The outcome of his struggle with the Marlin, whether it is successful or not, is inconsequential. Santiago does not find meaning in the outcome of the act, but in the act itself. It is through his actions that he can align himself with the higher principles of his own life that go beyond the temporal aspects of life, death, and even the suffering that lies in between. This is reflected in the physical appearances of the lions that appear in Santiago's dreams. As Sylvester, Grimes, and Hays mention, "Santiago does not dream of young lions. He dreams of lions that behave as if they were young, as lions frequently do, romping and chasing each other like kittens. This distinction identifies them with Santiago himself, not simply as when he saw the lions, but as he has been ever since, and will be until he dies" (40).

These principles are further personified by the character of the boy, Manolin, who fished with Santiago until his parents forced him to stop due to the Old Man's bad luck. The boy is referenced at the end of the passage about the lions on the beach, and the love that Santiago has for him is reaffirmed by the end of the story. Despite Santiago's adventure with the marlin ending in what could objectively be considered a failure, the boy expresses his intentions to rejoin Santiago at the end of the story, proclaiming "The hell with luck. I'll bring the luck with me"(120). The meaning of the boy's real name, 'Manolin' adds another layer of significance to this reunion. As Sylvester, Grimes, and Hays note, "...the young man's name stands for the Hebrew Emmanuel, God is with us..."(63). By willingly participating in the mystery of life and death, Santiago ends the novella by "dreaming about the lions"(Hemingway, The Old Man, 123).

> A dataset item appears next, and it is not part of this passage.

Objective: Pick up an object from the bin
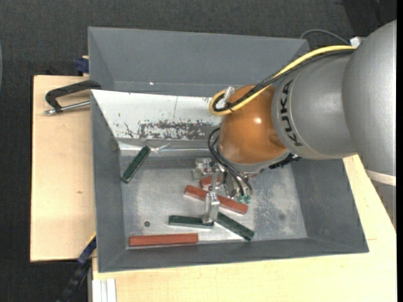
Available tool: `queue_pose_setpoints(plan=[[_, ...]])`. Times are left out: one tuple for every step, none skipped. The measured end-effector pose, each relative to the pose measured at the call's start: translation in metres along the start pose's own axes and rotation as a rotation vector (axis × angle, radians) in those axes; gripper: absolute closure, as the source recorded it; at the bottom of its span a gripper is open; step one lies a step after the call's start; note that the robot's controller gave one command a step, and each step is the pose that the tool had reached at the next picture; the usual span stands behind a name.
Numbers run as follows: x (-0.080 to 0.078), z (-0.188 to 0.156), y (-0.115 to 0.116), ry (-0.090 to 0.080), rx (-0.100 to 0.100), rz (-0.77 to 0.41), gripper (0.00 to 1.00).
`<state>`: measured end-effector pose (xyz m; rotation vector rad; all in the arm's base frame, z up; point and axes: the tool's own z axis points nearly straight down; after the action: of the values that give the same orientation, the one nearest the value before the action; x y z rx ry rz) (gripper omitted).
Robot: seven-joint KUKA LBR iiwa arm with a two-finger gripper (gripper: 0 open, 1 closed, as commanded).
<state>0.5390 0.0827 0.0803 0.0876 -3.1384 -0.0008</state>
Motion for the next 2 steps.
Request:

The rich assortment of themes and imagery contained within Hemingway's body of work not only evokes the fullness of life, but the hardship that gives life meaning. While we may not be able to fully comprehend the that situations characters like Fredric Henry or Nick Adams find themselves in, the challenges and violence they are confronted with evoke a form of compassion that comes from an intrinsic understanding of the pain each human must endure at one time or another. It may also be for this very reason that we can learn from characters like Romero and Santiago, who sublimate their suffering by fully participating in life and death. By doing so, they sacrifice everything in the moment for the sake of a higher principle within themselves. If they do not suffer for something greater, then there is nothing greater than suffering.

Works Cited

Hemingway, Ernest. A Farewell to Arms. 1929. Scribner, 1997.

---.Ernest Hemingway: Selected Letters, edited by Carlos Baker, Scribner 1981. pp. 14-16.

---."Now I Lay Me." The Complete Short Stories of Ernest Hemingway, Simon &Schuster, 1987. pp. 222-226.

---. The Old Man and the Sea. 1952. Scribner, 1995.

---. The Sun Also Rises.1926.Scribner, 2014.

Nickel, Matthew. Hemingway's Dark Night: Catholic Influences and Intertextualities in the Work of Ernest Hemingway. New Street Communications, 2013.

Sylvester, Bickford et al. Reading Hemingway's The Old Man and the Sea. Kent State University Press, 2018.